To complete this task, print all the data below exactly but leave out the images.
☆ ☆ ☆ ☆ ☆
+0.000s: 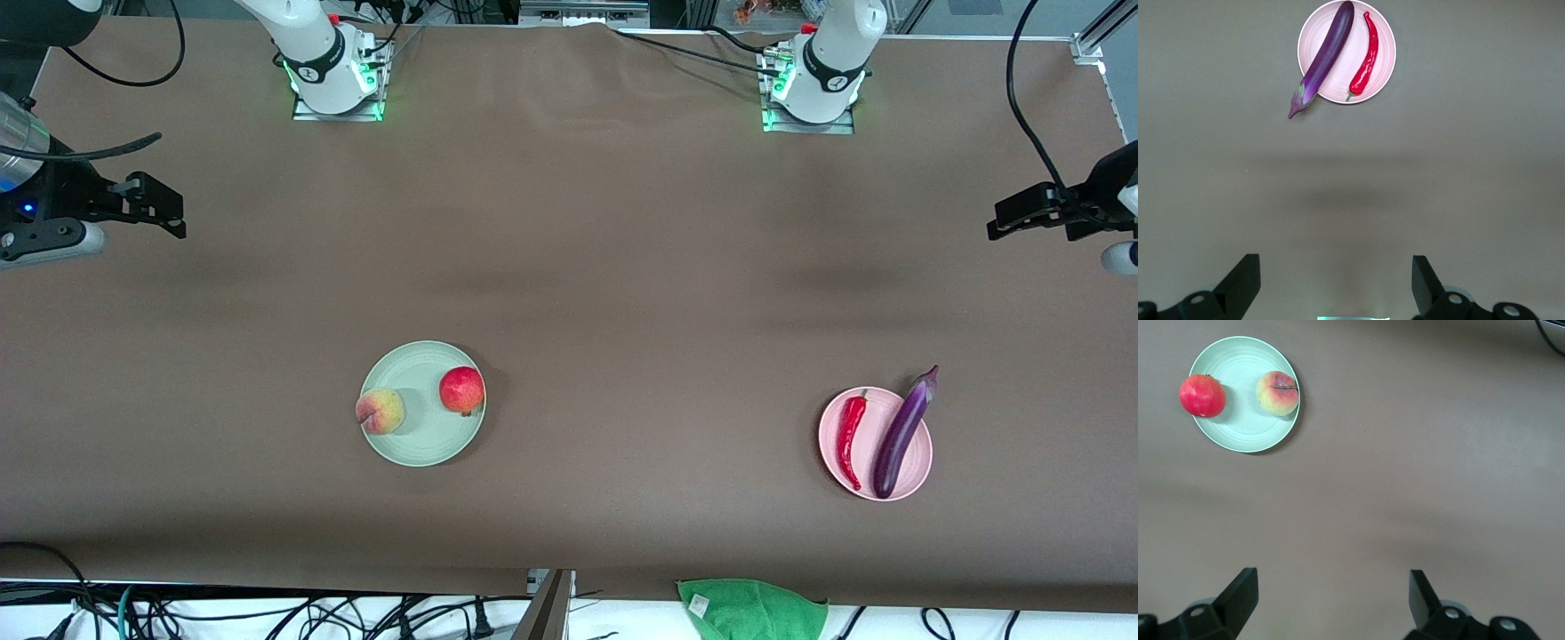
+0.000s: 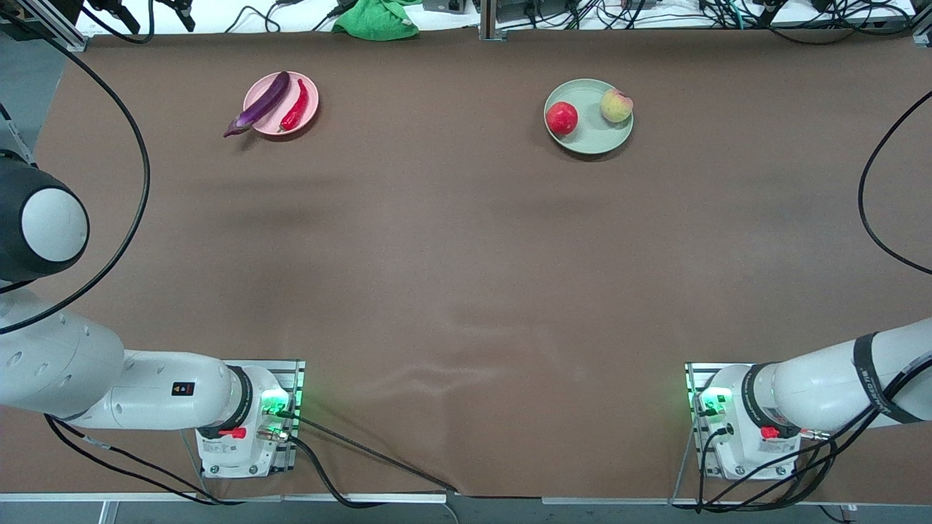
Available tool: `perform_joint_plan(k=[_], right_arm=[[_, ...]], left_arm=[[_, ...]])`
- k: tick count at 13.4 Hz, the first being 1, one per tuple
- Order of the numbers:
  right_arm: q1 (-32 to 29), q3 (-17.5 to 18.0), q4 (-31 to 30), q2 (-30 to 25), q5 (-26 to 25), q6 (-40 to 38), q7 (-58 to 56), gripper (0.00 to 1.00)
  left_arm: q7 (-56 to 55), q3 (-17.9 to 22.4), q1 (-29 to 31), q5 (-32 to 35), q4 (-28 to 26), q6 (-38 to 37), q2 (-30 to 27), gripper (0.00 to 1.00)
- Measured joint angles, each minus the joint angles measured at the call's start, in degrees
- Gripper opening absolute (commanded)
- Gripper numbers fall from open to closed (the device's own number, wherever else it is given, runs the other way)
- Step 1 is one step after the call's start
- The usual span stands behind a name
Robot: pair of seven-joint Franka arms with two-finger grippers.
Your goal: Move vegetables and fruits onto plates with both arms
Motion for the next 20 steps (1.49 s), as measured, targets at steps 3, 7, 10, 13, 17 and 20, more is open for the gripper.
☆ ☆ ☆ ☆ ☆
Solution to this exercise:
+0.000s: 
+0.000s: 
Available tool: `perform_joint_plan(k=[_], right_arm=[[_, ...]], left_arm=[[_, ...]])`
- k: tick count at 13.4 Hz, the first being 1, one per tuple
- Order of the numbers:
  right_arm: q1 (-32 to 29), q3 (-17.5 to 18.0), q4 (-31 to 30), q2 (-30 to 25), q5 (-26 to 25), q6 (-40 to 38), q7 (-58 to 56), gripper (0.00 to 1.00)
  left_arm: q7 (-56 to 55), q3 (-17.9 to 22.4), q1 (-29 to 31), q5 (-32 to 35), q4 (-28 to 26), q6 (-38 to 37), q2 (-30 to 27), gripper (0.00 to 1.00)
- Measured joint angles, each minus the joint angles measured at the call's start, in degrees
- Gripper opening absolute (commanded)
- Gripper numbers fall from open to closed (the device's own number, wherever else it is given, runs the other way)
- Step 1 is one step after the call's start
- The usual span stands behind a name
Robot: pair of seven-joint Franka arms with two-finger grippers.
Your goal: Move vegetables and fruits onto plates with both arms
Motion for the next 20 steps (1.49 s), as measured, targets at steps 3, 7, 10, 13, 17 and 20, more is open for the gripper.

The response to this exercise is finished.